On Freitag 07 Mai 2010, Ian Ozsvald wrote: > Hi Andreas, great to have you back. > > I should have said - the 100 items example was just so a visual > comparison could be made to confirm that the results were equivalent. > > Using 10,000,000 items in the list the timing *swaps* around: > cumath took: 0.179667449951 seconds > ElementwiseKernel took: 0.327829986572 seconds > so whereas cumath was slower before, now it is faster. Up until about > 100,000 items I observed the previous pattern, my bad for not > extending the list. > > I don't understand the above result so I guess I need to break out the > profiler.

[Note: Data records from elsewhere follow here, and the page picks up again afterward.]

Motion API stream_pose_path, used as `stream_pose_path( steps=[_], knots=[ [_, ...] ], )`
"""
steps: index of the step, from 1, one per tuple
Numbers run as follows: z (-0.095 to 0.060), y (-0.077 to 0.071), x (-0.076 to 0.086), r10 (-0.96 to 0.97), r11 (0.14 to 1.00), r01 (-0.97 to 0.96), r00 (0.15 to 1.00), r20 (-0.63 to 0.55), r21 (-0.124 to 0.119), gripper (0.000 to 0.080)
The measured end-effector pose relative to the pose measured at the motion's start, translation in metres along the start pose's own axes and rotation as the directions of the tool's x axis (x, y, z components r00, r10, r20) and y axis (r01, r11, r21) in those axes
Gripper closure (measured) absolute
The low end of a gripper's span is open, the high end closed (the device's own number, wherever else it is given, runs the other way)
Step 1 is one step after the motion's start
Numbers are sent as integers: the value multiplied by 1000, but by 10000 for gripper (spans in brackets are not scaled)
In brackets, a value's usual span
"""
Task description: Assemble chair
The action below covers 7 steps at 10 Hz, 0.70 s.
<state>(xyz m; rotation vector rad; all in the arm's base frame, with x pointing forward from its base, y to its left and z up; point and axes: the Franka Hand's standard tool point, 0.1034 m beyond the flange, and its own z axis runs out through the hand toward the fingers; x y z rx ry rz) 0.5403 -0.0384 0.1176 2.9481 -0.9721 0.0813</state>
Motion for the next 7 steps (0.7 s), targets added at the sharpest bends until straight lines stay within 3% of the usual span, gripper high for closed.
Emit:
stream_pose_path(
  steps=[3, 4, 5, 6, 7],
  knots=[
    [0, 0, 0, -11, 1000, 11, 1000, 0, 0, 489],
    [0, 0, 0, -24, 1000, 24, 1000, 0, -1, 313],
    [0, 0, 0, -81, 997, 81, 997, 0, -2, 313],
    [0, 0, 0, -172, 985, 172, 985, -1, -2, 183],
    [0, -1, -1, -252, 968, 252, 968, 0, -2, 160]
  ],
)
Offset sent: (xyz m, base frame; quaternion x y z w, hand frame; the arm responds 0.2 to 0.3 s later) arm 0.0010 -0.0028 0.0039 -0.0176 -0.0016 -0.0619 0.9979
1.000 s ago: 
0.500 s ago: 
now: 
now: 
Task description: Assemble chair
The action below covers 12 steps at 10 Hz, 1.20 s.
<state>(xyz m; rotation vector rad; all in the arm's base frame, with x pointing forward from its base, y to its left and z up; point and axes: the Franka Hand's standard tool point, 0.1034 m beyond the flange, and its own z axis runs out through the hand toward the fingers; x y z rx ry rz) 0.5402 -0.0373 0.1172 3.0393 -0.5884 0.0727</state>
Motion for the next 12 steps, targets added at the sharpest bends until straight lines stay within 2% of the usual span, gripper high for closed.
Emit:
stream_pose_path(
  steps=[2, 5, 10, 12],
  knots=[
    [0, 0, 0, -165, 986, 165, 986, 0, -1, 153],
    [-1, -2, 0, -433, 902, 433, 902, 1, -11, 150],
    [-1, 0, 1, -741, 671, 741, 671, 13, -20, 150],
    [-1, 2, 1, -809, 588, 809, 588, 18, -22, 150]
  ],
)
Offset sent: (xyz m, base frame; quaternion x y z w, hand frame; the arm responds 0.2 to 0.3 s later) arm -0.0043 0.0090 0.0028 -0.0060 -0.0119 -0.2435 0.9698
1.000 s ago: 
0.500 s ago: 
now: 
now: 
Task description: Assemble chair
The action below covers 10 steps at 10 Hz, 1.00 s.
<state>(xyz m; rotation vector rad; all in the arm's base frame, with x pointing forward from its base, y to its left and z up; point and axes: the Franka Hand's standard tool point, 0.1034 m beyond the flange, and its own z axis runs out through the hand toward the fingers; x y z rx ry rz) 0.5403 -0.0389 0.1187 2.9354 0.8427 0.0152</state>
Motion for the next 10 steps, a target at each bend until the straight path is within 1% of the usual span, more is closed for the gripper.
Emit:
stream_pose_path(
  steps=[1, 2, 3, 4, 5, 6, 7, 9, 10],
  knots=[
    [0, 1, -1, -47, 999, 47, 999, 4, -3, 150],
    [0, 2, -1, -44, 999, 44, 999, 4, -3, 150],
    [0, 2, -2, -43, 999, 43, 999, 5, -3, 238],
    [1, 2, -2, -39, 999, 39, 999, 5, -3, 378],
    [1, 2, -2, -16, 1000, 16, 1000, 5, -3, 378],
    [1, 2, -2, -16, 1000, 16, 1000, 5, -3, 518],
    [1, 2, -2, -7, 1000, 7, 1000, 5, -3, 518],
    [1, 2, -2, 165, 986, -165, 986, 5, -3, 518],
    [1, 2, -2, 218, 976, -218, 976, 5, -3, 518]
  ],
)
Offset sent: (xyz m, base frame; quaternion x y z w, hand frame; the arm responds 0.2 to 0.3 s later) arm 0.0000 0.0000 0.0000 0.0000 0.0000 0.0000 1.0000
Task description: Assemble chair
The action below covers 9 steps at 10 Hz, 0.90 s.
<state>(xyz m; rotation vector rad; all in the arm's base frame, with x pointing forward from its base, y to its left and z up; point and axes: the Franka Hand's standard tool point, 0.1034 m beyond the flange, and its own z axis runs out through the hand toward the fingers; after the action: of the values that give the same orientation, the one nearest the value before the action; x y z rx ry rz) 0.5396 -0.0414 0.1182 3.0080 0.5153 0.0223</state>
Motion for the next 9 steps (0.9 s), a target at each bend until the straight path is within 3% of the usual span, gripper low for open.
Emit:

Well, your benchmark code compares apples to oranges. The cumath code path contains one to-GPU transfer and also measures the time it takes for the sin() CUDA code to be generated and compiled or pulled in from disk--hence my warm-up recommendation. The elwise code path contains two to-GPU transfers, a bunch of large numpy operations, and no compilation. That the two yield different times doesn't surprise me, but that as such doesn't mean much. You should be timing a set of tens of applications of a sine to a large array, and just those. Each way should be warmed up at least once or twice, with no other operations between timer start and timer stop. > Could you confirm that my earlier assumptions are correct? > 1) When a cumath operation is performed (e.g. cumath.sin()) the result > isn't copied back from the GPU to the CPU Correct. > 2) If multiple cumath operations are applied in sequence to a piece of > data then the data still stays on the GPU (i.e. it doesn't have to be > copied back to the CPU then back to the GPU to apply each subsequent > cumath operation) Correct. > 3) The act of applying .get() (e.g. "print sinop" in the code) to a > gpuarray is the only thing in the example below that causes the GPU > memory to be copied back to the CPU Correct. > The above is what I understand from looking at the code but some of it > is a bit beyond me, I just want to confirm that I understand what's > happening behind the scenes with the auto-generated code from Python. If the code is unclear, I'd be happy to take patches that improve it. Andreas
signature.asc
Description: This is a digitally signed message part.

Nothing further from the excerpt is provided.